If you're only running one line 1500 feet with single-phase AC, then a variation of what X-10 did is about the best you can get with that chip (1ms pulse of signal is a ONE, lack of that pulse is a ZERO). I used the Philips NE5050 (similar tech) 15 years ago, and was underwhelmed with it's performance. Looks like they've corrected some of those old problems with the TDA5051, but it's still ASK at ~100KHz over a 1 to 5 ohm effective impedance (dirty) AC network. As long as you're able to deal with VERY low bit rate, you can get *maybe* a few bits out around the zero crossing each AC cycle. The AC lines are relatively quiet for about 2-3ms after the zero crossing, so ~240 to 360 bits per second.

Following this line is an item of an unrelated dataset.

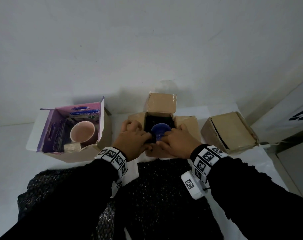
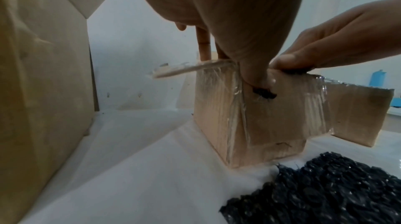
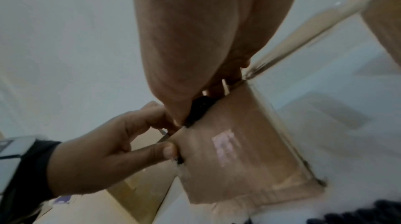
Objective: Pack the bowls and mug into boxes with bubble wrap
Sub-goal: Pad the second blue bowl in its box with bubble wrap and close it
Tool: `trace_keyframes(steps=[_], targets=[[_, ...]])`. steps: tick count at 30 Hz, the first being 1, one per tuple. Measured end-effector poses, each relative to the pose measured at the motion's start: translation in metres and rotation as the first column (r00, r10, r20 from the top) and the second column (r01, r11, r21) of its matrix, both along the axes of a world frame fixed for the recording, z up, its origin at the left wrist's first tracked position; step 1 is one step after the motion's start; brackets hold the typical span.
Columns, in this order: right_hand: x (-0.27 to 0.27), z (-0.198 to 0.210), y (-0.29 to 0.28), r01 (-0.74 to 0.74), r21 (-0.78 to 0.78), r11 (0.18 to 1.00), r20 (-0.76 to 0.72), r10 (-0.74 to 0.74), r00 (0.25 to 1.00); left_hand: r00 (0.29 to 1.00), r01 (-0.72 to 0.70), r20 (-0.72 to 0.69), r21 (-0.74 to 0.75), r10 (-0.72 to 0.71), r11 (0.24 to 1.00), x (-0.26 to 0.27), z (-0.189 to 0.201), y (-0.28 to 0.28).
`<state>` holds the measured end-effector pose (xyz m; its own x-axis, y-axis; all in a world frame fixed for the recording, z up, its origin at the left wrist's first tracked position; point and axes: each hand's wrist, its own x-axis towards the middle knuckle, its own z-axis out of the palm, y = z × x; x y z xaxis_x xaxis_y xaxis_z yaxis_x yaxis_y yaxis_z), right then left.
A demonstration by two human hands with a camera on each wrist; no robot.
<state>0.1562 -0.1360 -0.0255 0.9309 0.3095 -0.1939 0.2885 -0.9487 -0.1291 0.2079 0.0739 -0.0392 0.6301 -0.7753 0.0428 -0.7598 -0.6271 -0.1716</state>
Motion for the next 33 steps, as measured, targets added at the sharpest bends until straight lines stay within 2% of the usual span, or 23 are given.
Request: trace_keyframes(steps=[3, 8, 11, 13, 17, 20, 22, 27, 33], targets=[[-0.005, 0.000, -0.012, 0.065, 0.154, 0.986, -0.023, -0.063, 0.998, 1.000, -0.016, 0.003, -0.009, 0.016, 1.000, -0.001, -0.003, -0.002], [-0.008, -0.003, -0.018, 0.018, 0.019, 1.000, -0.100, -0.016, 0.995, 0.999, -0.019, -0.048, 0.114, 0.025, 0.993, 0.003, 0.002, -0.008], [-0.008, -0.005, -0.013, 0.014, -0.039, 0.999, -0.092, -0.018, 0.996, 0.994, -0.030, -0.102, 0.132, 0.043, 0.991, 0.004, 0.007, -0.012], [-0.009, -0.006, -0.010, 0.029, -0.060, 0.998, -0.067, -0.033, 0.997, 0.997, -0.016, -0.072, 0.126, 0.025, 0.992, 0.004, 0.007, -0.010], [-0.015, -0.015, -0.008, 0.071, -0.015, 0.997, 0.034, -0.071, 0.997, 0.999, 0.054, -0.003, 0.047, -0.054, 0.997, 0.005, -0.003, -0.004], [-0.018, -0.022, -0.006, 0.127, 0.050, 0.991, 0.114, -0.132, 0.985, 0.988, 0.152, -0.016, -0.010, -0.152, 0.988, 0.011, -0.008, -0.004], [-0.018, -0.024, -0.005, 0.142, 0.054, 0.988, 0.104, -0.147, 0.984, 0.983, 0.179, -0.030, -0.047, -0.181, 0.983, 0.012, -0.010, -0.004], [-0.016, -0.027, -0.007, 0.142, 0.067, 0.988, 0.114, -0.149, 0.982, 0.982, 0.187, -0.016, -0.021, -0.188, 0.982, 0.009, -0.010, -0.004], [-0.013, -0.023, -0.010, 0.135, 0.035, 0.990, 0.090, -0.138, 0.986, 0.995, 0.083, 0.061, 0.012, -0.084, 0.996, 0.000, -0.007, -0.008]])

If the noise is too high (lots of triacs or other switching near the zero crossing), you might be limited to one bit per zero crossing / 120 bps raw, not counting overhead.
If you have multiple 'thingies' talking on that 1500 foot line then you'll want some sort of CSMA/CD protocol, where you listen to your outgoing signal to see if it's being stomped on by another sender, at which point you back off and wait for 50 to 200 cycles of AC before trying again.
You're probably locked into the TDA5051 due to time and money, but I think you'd probably have better luck over long-distance with the FSK chips. With X-10 there was a heck of a lot of redundancy to make sure that something happened at the far end... theirs was a 'dumb' network, where the slaves generally couldn't reply, only receive. That meant the error-proofing had to go in up front, as they couldn't ACK a good packet.
And jeezus... if you're already using an ESP32 to drive this beast, why in the heck not WiFi?? You're inventing a horse and buggy all over again, when the rest of us are flying at 80MPH. For two nodes under $5 each, you can't beat the price. Add half-wavelength antennas and they'd do 1500 feet.